Diskless replication: a few design notes.

antirez 3560 days ago. 264151 views.

Almost a month ago a number of people interested in Redis development met in London for the first Redis developers meeting. We identified together a number of features that are urgent (and are now listed in a Github issue here: https://github.com/antirez/redis/issues/2045), and among the identified issues, there was one that was mentioned multiple times in the course of the day: diskless replication.

The feature is not exactly a new idea, it was proposed several times, especially by EC2 users that know that sometimes it is not trivial for a master to provide good performances during slaves synchronization. However there are a number of use cases where you don’t want to touch disks, even running on physical servers, and especially when Redis is used as a cache. Redis replication was, in short, forcing users to use disk even when they don’t need or want disk durability.

When I returned back home I wanted to provide a quick feedback to the developers that attended the meeting, so the first thing I did was to focus on implementing the feature that seemed the most important and non-trivial among the list of identified issues. In the next weeks the attention will be moved to the Redis development process as well: the way issues are handled, how new ideas can be proposed to the Redis project, and so forth. Sorry for the delay about these other important things, for now what you can get is, some code at least ;-)

Diskless replication provided a few design challenges. It looks trivial but it is not, so since I want to blog more, I thought about documenting how the internals of this feature work. I’m sure that a blog post may make the understanding and adoption of the new feature simpler.

How replication used to work
===

Newer versions of Redis are able, when the connection with the master is lost, to reconnect with the master, and continue the replication process in an incremental way just fetching the differences accumulated so far. However when a slave is disconnected for a long time, or restarted, or it is a new slave, Redis requires it to perform what is called a “full resynchronization”.

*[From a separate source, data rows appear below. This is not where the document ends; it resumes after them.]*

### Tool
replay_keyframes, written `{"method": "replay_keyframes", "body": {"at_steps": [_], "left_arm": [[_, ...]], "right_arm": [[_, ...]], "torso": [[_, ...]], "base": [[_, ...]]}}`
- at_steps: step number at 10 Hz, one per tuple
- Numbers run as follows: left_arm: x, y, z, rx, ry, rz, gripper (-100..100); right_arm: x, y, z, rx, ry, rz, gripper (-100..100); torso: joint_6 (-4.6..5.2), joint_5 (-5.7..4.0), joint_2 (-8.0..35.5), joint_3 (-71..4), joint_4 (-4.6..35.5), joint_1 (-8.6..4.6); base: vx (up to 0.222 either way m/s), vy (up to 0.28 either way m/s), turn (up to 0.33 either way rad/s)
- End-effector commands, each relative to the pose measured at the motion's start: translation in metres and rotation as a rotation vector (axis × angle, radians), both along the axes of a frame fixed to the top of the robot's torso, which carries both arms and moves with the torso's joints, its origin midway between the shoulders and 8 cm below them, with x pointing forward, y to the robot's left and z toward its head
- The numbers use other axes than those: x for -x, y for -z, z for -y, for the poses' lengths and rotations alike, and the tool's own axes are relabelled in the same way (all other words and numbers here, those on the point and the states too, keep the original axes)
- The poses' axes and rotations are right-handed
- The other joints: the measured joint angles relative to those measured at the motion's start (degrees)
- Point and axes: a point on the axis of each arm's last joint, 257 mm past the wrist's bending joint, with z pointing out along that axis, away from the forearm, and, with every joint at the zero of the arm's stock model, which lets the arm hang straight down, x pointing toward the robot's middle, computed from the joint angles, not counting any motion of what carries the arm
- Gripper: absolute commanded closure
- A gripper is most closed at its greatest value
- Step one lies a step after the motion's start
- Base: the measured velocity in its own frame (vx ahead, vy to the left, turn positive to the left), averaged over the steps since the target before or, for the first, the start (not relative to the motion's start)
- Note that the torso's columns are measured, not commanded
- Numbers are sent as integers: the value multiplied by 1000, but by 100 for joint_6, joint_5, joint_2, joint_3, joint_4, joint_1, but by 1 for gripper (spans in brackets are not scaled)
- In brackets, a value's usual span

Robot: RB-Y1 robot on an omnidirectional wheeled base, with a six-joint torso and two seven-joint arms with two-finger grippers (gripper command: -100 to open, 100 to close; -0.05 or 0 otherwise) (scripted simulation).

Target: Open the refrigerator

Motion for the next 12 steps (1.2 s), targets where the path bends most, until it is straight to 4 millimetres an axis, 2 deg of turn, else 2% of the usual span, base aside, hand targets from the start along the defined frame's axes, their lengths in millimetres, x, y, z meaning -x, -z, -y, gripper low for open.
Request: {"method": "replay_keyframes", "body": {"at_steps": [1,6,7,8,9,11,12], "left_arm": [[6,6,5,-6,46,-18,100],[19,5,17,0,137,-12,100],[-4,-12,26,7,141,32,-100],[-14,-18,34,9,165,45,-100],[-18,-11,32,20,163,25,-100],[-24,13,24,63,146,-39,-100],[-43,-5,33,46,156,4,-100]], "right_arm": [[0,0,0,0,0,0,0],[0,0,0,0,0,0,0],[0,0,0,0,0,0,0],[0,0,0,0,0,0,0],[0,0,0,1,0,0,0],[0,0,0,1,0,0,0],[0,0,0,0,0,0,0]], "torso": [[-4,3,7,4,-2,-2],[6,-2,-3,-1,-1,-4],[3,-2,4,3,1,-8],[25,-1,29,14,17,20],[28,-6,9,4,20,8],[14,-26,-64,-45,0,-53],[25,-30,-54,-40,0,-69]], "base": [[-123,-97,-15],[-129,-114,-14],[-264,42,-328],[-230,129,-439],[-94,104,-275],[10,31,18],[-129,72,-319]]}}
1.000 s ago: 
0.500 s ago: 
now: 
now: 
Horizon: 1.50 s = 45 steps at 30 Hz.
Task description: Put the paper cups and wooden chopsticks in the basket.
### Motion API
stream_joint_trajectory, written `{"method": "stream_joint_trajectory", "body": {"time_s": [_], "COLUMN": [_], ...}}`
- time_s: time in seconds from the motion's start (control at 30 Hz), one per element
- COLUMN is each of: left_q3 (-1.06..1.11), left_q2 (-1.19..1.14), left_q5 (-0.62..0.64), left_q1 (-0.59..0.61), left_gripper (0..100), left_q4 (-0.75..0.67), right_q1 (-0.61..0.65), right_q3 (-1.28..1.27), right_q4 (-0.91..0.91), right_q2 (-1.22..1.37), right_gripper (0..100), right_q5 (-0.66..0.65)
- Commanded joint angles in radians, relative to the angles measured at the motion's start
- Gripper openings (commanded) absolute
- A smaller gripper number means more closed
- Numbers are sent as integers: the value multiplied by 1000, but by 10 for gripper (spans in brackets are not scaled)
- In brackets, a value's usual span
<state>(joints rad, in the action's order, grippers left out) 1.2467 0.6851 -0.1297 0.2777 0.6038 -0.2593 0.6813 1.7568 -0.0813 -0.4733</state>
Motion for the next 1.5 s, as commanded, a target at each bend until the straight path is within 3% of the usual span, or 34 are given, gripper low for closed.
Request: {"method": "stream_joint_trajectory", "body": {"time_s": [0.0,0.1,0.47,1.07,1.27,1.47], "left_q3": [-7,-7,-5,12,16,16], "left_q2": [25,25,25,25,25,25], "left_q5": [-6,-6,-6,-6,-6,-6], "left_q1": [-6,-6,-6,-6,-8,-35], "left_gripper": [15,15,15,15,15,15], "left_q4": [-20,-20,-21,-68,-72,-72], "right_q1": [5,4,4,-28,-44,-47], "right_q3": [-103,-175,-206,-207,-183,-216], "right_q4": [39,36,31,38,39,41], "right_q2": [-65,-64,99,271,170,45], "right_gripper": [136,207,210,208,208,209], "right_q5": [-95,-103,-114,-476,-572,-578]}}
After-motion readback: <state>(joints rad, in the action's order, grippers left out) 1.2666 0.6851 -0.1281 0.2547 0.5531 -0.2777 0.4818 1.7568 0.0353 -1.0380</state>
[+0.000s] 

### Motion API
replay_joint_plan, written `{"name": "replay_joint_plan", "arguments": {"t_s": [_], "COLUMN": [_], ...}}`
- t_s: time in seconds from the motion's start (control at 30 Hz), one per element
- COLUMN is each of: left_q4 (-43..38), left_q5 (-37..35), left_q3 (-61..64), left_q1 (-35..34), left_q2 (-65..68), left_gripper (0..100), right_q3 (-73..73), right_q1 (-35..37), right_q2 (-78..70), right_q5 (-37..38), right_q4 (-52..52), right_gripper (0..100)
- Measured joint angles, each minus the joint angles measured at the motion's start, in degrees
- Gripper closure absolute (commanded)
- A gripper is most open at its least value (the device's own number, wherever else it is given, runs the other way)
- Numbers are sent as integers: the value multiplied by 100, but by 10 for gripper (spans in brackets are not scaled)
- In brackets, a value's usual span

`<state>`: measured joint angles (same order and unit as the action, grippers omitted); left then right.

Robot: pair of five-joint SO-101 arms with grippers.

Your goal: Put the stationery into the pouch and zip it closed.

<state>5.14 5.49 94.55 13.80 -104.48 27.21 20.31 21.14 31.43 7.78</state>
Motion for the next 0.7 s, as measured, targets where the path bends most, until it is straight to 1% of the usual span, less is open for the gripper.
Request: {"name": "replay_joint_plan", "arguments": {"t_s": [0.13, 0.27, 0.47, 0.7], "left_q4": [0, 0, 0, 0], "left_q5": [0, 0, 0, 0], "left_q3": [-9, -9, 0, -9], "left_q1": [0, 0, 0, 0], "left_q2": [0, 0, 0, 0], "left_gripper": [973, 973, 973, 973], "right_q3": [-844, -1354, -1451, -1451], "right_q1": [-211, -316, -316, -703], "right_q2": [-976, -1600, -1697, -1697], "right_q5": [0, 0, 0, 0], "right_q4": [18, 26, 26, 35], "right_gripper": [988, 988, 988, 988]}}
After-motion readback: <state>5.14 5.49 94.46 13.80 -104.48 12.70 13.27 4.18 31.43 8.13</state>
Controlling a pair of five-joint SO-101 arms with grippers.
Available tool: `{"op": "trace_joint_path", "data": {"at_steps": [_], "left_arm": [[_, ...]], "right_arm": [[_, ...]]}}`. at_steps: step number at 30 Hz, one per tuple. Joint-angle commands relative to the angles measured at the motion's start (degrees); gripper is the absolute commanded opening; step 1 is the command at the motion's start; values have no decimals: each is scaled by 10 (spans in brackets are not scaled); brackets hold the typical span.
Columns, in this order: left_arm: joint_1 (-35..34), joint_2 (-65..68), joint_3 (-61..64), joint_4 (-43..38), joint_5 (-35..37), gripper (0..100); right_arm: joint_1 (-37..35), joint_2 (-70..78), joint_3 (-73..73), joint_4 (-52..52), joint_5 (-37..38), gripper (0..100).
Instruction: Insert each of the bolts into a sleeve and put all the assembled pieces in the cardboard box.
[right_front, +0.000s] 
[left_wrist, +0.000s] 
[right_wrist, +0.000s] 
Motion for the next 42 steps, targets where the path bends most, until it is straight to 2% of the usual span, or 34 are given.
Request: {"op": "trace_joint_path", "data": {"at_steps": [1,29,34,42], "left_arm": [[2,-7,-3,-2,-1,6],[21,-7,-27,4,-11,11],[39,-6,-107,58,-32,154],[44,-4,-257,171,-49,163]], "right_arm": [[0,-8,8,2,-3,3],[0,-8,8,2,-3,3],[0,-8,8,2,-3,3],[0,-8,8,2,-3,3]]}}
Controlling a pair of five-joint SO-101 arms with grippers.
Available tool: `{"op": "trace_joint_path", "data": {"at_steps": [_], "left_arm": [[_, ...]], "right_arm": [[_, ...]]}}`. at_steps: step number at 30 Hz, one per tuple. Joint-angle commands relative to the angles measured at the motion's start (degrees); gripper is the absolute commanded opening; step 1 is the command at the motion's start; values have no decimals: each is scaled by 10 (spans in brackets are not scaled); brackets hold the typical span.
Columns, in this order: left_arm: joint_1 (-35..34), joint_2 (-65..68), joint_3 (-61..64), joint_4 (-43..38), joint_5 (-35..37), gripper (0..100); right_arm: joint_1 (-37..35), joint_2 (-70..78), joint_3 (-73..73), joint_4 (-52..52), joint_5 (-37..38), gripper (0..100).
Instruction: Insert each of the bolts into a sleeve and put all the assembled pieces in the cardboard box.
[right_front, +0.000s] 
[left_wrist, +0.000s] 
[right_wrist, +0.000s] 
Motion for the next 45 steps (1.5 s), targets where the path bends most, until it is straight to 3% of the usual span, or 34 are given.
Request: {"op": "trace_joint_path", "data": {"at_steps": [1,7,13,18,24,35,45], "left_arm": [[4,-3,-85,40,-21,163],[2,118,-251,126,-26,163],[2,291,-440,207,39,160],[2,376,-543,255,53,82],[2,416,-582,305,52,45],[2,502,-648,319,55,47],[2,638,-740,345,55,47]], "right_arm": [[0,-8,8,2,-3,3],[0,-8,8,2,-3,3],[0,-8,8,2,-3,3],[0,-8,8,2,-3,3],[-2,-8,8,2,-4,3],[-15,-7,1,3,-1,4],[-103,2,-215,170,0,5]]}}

It is a trivial concept, and means: in order to setup this slave, let’s transfer *all* the master data set to the slave. It will flush away its old data, and reload the new data from scratch, making sure it is running an exact copy of master’s data. Once the slave is an exact copy of the master, successive changes are streamed as a normal Redis commands, in an incremental way, as the master data set itself gets modified because of write commands sent by clients.

The problem was the way this initial “bulk transfer” needed for a full resynchronization was performed. Basically a child process was created by the master, in order to generate an RDB file. When the child was done with the RDB file generation, the file was sent to slaves, using non blocking I/O from the parent process. Finally when the transfer was complete, slaves could reload the RDB file and go online, receiving the incremental stream of new writes.

However this means that from the master point of view, in order to perform a full sync, we need:

1) To write the RDB on disk.
2) To load back the RDB from disk in order to send it to slaves.

“2” is not great but “1” is much worse. If AOF is active at the same time, for example, the AOF fsync() can be delayed a lot by the child writing to the disk as fast as possible. With the wrong setup, especially with non-local disks, but sometimes even because of a non perfect kernel parameters tuning, the disk pressure was cause of latency spikes that are hard to deal with. Partial resynchronizations introduced with Redis 2.8 mitigated this problem a bit, but from time to time you have to restart your slaves, or they go offline for too much time, so it is impossible to avoid full resynchronizations.

At the same time, this process had a few advantages. The RDB saving code was reused for replication as well, making the replication code simpler. Moreover while the child was producing the RDB file, new slaves could attach, and put in a queue: when the RDB was ready, we could feed multiple slaves at the same time.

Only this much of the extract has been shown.